HISTORY | Library and Archives Canada’s major acquisition of the declassified journals and military records of Canadian supersoldier James “Logan” Howlett
Library and Archives Canada’s major acquisition of the declassified journals and military records of Canadian supersoldier James “Logan” Howlett
April 1, 2016 – Gatineau, Quebec – Library and Archives Canada (LAC)
Library and Archives Canada (LAC) acquires the declassified journals and military records of Canadian supersoldier James “Logan” Howlett.
Logan was born in 1882 in Cold Lake, Alberta, Canada, to wealthy landowner Elizabeth Howlett and her grounds-keeper Thomas Logan.

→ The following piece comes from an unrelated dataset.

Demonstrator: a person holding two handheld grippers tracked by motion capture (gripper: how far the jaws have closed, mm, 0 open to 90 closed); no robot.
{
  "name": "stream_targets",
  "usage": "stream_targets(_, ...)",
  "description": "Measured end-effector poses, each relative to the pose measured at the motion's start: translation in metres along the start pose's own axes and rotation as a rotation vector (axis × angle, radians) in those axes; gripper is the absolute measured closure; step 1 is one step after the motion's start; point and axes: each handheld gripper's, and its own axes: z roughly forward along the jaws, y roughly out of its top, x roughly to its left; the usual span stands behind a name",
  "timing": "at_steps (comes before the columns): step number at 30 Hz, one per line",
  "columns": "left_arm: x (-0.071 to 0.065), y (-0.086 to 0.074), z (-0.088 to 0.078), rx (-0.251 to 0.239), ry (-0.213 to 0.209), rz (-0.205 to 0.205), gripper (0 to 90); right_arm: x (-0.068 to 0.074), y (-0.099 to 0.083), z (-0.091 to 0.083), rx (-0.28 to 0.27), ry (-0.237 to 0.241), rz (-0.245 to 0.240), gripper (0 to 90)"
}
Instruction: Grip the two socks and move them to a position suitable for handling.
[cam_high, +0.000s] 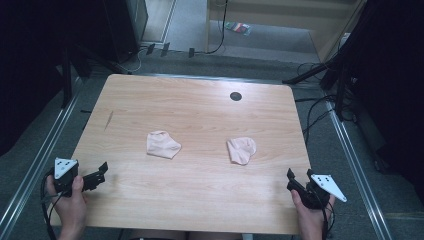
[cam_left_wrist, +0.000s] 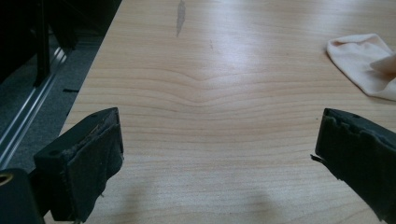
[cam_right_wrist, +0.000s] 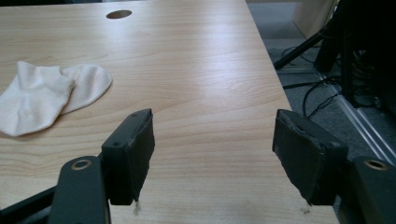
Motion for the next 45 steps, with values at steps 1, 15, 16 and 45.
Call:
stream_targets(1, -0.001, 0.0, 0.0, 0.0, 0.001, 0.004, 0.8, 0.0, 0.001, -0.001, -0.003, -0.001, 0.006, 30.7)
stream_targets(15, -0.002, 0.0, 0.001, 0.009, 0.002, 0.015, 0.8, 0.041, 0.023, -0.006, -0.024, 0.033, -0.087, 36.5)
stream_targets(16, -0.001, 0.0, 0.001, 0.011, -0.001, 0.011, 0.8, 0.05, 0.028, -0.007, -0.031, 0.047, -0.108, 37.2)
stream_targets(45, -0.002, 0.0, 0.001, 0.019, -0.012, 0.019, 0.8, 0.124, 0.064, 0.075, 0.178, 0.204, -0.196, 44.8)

Logan’s journals provide valuable insight into his early life in Canada, including work as a miner in a British Columbia stone quarry, a fur trader for the Hudson’s Bay Company, and a homesteader in the Canadian Rockies. His military career spanned multiple conflicts, making his personnel records an unprecedented study in Canadian military history. Logan was gravely wounded in action many times, and gained a reputation as a gritty survivor.
Quick Facts
- WWI: Captain in the Canadian Armed Forces (Devil’s Brigade). Fought at Ypres in 1915. Wounded by a sword through the chest.
- WWII: Returned to the Devil’s Brigade in the Second World War, as an allied spy and paratrooper for the 1st Canadian Parachute Battalion during the Normandy landings on D-Day.
- Cold War: based in Ottawa and Calgary, worked for both CSIS and the CIA.
- Logan later changed his operative name to ‘Wolverine’, and worked with various NGOs.